- [TASK DIRECTIONS]: Write again exactly the lines in the listing below, starting at the line with "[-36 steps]" and ending at the line with "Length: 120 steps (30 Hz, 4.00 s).", both included. Pictures are not copied.

::::::::::

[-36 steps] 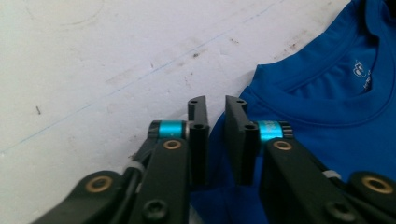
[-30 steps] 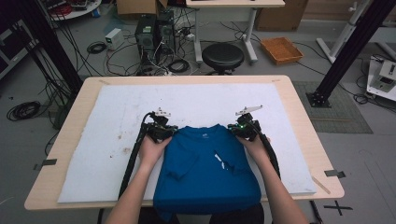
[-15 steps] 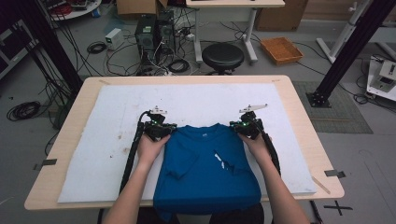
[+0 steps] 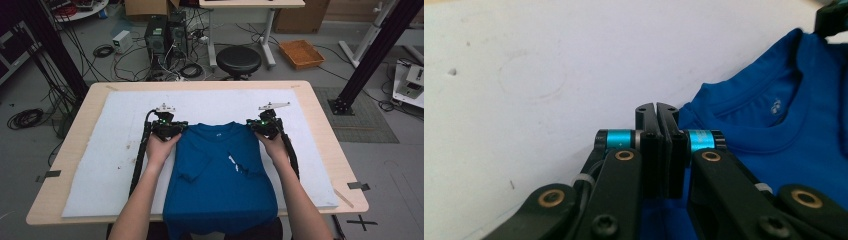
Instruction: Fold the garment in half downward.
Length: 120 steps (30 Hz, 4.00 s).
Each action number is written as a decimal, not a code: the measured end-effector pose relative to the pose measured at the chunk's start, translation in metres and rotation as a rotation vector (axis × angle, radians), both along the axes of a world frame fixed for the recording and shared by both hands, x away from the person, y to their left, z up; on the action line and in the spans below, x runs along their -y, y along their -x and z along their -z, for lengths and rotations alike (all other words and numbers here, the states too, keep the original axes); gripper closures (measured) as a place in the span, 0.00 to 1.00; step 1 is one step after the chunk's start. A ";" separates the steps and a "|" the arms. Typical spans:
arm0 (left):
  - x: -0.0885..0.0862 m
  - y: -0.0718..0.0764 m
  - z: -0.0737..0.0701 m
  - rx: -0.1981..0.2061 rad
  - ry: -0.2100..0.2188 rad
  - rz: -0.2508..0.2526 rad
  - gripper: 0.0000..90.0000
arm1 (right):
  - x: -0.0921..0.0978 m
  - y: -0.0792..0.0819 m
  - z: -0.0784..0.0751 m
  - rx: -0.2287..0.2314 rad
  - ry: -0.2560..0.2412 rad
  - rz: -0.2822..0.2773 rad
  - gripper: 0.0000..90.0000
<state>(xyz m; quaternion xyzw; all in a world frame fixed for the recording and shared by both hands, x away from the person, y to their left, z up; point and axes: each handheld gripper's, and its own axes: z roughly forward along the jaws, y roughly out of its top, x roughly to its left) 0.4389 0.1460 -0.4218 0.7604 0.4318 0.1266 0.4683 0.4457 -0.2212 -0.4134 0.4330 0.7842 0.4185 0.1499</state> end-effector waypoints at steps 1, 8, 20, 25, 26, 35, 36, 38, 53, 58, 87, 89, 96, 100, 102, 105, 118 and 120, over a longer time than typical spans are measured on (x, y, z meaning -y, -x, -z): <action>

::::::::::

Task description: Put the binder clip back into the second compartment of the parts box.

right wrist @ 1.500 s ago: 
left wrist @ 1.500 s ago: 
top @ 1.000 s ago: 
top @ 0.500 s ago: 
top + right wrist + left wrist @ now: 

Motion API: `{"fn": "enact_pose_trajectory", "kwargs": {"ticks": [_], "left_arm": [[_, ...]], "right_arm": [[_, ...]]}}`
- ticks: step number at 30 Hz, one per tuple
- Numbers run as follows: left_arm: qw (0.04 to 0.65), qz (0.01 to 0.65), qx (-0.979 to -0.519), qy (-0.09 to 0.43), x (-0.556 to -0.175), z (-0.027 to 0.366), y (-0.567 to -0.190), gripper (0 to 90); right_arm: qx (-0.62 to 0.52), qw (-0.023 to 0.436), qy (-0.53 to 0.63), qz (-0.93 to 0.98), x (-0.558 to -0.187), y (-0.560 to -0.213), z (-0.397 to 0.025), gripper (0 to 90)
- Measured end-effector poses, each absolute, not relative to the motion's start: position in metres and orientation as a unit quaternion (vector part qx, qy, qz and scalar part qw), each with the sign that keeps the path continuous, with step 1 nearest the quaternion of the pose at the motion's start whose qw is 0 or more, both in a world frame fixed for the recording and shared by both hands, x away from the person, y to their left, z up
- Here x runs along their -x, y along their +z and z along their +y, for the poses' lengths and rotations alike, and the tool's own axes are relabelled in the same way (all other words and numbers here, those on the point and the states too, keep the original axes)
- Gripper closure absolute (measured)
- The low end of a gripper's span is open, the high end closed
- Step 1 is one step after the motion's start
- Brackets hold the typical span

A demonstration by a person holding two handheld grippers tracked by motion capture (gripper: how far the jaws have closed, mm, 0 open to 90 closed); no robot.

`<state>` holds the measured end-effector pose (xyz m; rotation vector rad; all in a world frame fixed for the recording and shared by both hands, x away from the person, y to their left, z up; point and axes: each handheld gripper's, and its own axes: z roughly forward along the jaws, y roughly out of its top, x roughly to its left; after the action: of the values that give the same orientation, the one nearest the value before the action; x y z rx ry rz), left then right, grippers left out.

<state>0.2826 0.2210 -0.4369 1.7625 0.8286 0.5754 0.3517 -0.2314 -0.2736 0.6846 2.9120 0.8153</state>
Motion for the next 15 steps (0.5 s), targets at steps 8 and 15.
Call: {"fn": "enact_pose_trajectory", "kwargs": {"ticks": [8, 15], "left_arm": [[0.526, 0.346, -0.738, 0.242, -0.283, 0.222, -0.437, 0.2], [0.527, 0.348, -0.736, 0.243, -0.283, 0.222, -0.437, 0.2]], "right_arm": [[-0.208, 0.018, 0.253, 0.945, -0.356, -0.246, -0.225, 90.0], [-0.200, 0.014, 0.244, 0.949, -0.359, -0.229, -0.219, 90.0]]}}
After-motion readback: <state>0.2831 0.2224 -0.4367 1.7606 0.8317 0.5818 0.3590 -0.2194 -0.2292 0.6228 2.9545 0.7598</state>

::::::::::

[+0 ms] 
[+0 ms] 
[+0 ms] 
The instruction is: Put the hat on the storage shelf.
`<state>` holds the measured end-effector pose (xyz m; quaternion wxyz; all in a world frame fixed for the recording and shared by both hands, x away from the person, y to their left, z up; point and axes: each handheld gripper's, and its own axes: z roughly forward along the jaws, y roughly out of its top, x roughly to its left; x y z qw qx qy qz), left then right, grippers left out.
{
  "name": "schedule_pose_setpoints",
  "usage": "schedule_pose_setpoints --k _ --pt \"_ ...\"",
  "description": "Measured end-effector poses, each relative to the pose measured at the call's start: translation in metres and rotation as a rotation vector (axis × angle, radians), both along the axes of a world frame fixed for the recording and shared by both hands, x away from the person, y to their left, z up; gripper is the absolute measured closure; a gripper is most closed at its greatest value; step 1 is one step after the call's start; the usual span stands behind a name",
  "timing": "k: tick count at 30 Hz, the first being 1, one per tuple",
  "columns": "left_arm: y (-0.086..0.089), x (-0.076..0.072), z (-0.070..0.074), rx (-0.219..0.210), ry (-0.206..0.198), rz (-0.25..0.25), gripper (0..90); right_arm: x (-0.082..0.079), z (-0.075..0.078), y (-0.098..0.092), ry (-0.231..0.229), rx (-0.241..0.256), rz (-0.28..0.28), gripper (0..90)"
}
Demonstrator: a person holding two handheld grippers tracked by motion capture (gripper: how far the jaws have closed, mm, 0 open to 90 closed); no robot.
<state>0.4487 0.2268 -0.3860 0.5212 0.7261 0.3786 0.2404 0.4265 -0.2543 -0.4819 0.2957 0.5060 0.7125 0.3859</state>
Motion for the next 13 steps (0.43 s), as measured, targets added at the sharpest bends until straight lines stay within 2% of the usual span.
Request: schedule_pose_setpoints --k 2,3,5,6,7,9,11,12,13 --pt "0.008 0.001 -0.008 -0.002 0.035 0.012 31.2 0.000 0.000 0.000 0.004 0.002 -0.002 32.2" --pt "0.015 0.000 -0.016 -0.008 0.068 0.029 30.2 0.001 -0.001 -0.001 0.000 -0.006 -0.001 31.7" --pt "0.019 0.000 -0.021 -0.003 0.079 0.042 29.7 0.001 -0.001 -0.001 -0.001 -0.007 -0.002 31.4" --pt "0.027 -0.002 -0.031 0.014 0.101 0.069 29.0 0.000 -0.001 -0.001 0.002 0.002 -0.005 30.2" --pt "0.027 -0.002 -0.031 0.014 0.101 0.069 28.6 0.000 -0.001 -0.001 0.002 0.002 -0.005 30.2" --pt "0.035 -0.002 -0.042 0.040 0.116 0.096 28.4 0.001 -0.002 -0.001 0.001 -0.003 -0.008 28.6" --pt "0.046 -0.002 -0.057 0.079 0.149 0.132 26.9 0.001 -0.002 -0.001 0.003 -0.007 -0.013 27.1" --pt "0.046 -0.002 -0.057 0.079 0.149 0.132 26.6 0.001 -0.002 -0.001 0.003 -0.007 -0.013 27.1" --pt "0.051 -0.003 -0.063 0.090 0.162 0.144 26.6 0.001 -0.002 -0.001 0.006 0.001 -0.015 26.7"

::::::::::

- [PROBLEM SOLUTION]:
[-36 steps] 
[-30 steps] 
[-15 steps] 
[+0 steps] 
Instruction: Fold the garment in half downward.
Length: 120 steps (30 Hz, 4.00 s).

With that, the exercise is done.